St Peter's Church, Ealing, is an Anglican parish church in Mount Park Road, North Ealing, in the Diocese of London, regarded by Sir John Betjeman as an example of a Victorian-built church "of which we can be proud". Held to be one of the premier architectural works in Ealing, the Grade II* Listed building is noted for its combination of Arts & Crafts and late-Victorian Gothic as well as its west front and great west window. In addition to Sunday and weekday services, the church and adjacent hall serve as a hub for various community activities and events.

==Heritage==

Notable for its unusual fusion of free Gothic style used in a highly original manner, St Peter’s occupies no small place in the last great age of church building
— Sir Roy Strong

St Peter's was built as mission church of Christ the Saviour Church, Ealing. The Rector of Christ the Saviour raised funds for four daughter churches; St John's Church, Ealing, St Stephen's Church, Ealing, St Saviour's Church, Ealing, and St Peter's.

The land for the church was donated by John Clark Record. Replacing an iron church which had stood on the site for 10 years, St Peter's was built between 1892 and 1893 to accommodate the growing suburb of North Ealing. The original iron church had been dedicated to St Andrew and it was originally proposed to give the same name to the new church. However, when the Presbyterians started to build in Mount Park Road in 1889, the vestry felt that "this Church should set the example of giving way in face of a threatened dispute about the Saint's name' and with commendable tact abandoned the 'Scottish' saint in favour of St Peter."

The new building was designed by John Dando Sedding, the architect of Holy Trinity, Sloane Street, but following Sedding's death it was built under the direction of his pupil and successor in practice, the noted designer and architect Henry Wilson. The foundation stone was laid in 1893 by Princess Helena, Queen Victoria's third daughter. The building was consecrated the same year by Frederick Temple, Bishop of London and later Archbishop of Canterbury. Wilson created the brass panels on the inside of the main doors, worked with flowing patterns. This decoration was accompanied by the bronze figure of an angel by F. W. Pomeroy, a feature which is now lost.

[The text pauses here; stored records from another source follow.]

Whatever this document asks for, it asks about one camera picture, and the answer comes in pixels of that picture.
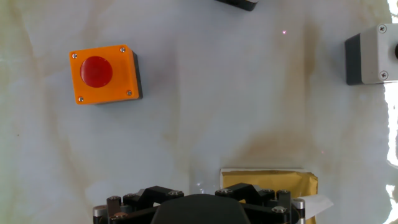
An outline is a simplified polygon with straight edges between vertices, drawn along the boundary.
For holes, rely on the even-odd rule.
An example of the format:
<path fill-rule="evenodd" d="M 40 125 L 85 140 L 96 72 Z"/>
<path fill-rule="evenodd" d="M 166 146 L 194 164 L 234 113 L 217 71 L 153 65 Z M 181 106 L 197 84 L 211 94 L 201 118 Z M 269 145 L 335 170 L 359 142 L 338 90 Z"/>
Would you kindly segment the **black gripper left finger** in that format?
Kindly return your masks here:
<path fill-rule="evenodd" d="M 169 200 L 183 197 L 181 190 L 153 186 L 123 197 L 113 195 L 105 205 L 93 207 L 93 224 L 150 223 L 157 207 Z"/>

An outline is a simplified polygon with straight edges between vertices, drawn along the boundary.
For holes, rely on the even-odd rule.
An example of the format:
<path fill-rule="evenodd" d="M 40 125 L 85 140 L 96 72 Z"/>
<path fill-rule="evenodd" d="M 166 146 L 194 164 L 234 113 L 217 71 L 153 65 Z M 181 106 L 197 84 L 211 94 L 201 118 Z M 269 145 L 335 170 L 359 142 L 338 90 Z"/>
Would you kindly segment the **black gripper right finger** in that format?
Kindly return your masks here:
<path fill-rule="evenodd" d="M 239 183 L 216 190 L 215 195 L 238 201 L 251 223 L 305 224 L 305 201 L 285 189 Z"/>

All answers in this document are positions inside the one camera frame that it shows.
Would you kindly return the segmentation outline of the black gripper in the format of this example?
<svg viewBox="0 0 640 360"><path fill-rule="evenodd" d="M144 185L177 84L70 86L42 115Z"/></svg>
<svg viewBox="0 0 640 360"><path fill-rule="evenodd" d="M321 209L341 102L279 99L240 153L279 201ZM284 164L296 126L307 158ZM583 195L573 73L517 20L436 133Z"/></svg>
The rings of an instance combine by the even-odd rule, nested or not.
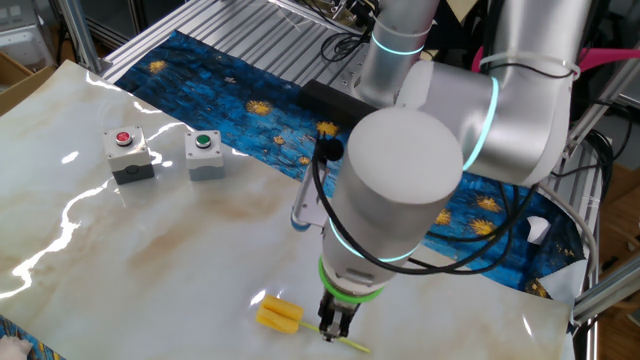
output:
<svg viewBox="0 0 640 360"><path fill-rule="evenodd" d="M338 337L340 339L347 338L349 336L351 323L359 307L359 304L339 300L329 291L324 291L318 309L318 316L320 317L318 328L323 340L329 343L335 341L336 336L331 328L334 318L338 316Z"/></svg>

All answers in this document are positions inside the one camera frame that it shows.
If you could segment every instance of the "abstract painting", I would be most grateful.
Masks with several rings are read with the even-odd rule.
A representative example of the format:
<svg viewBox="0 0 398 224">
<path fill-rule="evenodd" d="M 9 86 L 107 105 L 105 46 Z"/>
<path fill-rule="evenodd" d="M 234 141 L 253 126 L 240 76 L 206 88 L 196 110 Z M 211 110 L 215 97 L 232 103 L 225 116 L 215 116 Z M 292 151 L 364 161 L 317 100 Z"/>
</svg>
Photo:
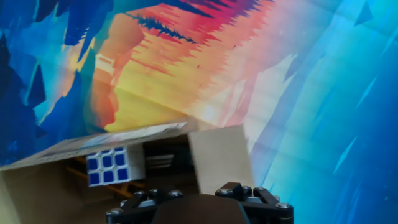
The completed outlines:
<svg viewBox="0 0 398 224">
<path fill-rule="evenodd" d="M 296 223 L 396 223 L 397 36 L 395 0 L 1 0 L 0 166 L 192 115 Z"/>
</svg>

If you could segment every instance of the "black plastic part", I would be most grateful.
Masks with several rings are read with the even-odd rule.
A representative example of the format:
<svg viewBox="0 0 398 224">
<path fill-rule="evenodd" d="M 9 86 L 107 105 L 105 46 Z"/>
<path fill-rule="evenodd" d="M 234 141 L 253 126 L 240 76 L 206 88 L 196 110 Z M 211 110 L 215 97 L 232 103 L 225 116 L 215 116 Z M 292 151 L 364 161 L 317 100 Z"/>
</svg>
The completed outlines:
<svg viewBox="0 0 398 224">
<path fill-rule="evenodd" d="M 252 196 L 253 192 L 252 192 L 252 188 L 251 187 L 243 186 L 242 189 L 243 189 L 243 195 L 245 197 L 251 197 Z"/>
<path fill-rule="evenodd" d="M 257 188 L 254 188 L 253 195 L 255 197 L 259 197 L 263 203 L 268 203 L 271 205 L 276 205 L 279 203 L 279 201 L 266 189 L 258 190 Z"/>
<path fill-rule="evenodd" d="M 230 194 L 221 194 L 217 190 L 215 192 L 216 196 L 228 197 L 228 198 L 233 198 L 233 199 L 236 199 L 236 200 L 244 200 L 244 191 L 243 191 L 242 185 L 240 183 L 228 182 L 227 184 L 222 186 L 220 189 L 232 190 L 232 193 L 230 193 Z"/>
<path fill-rule="evenodd" d="M 249 224 L 239 202 L 212 195 L 192 195 L 162 204 L 152 224 Z"/>
<path fill-rule="evenodd" d="M 143 194 L 134 193 L 134 196 L 132 196 L 132 198 L 127 200 L 127 202 L 124 203 L 124 205 L 121 207 L 121 209 L 124 211 L 128 211 L 132 208 L 137 208 L 139 206 L 139 204 L 141 202 L 147 200 L 147 198 L 148 198 L 148 195 L 145 192 L 143 192 Z"/>
<path fill-rule="evenodd" d="M 156 193 L 156 197 L 154 197 L 154 202 L 156 204 L 161 204 L 163 202 L 166 202 L 168 200 L 172 200 L 172 199 L 176 199 L 176 198 L 180 198 L 183 197 L 183 195 L 179 195 L 179 196 L 173 196 L 170 193 L 173 191 L 176 191 L 177 189 L 174 186 L 164 186 L 161 187 L 159 189 L 157 189 L 157 193 Z"/>
<path fill-rule="evenodd" d="M 149 191 L 148 197 L 149 199 L 154 199 L 157 195 L 157 189 L 152 189 Z"/>
</svg>

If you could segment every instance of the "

Sedding's plans for the church were complimented by The Builder magazine as "a piece of real originality in design, which is refreshing to come across after seeing so many repetitions of old forms, Classic and Gothic". Pevsner notes the "admirable use of Gothic forms – especially the curvaceous forms of late Gothic – to produce a building of great originality".

The church was added to extensively throughout the first quarter of the 20th century. In 1911, two doorways were created at the west end of each aisle, and in 1913 the Lady Chapel was built on the south side of the chancel. The north transept tower intended by Sedding was never built.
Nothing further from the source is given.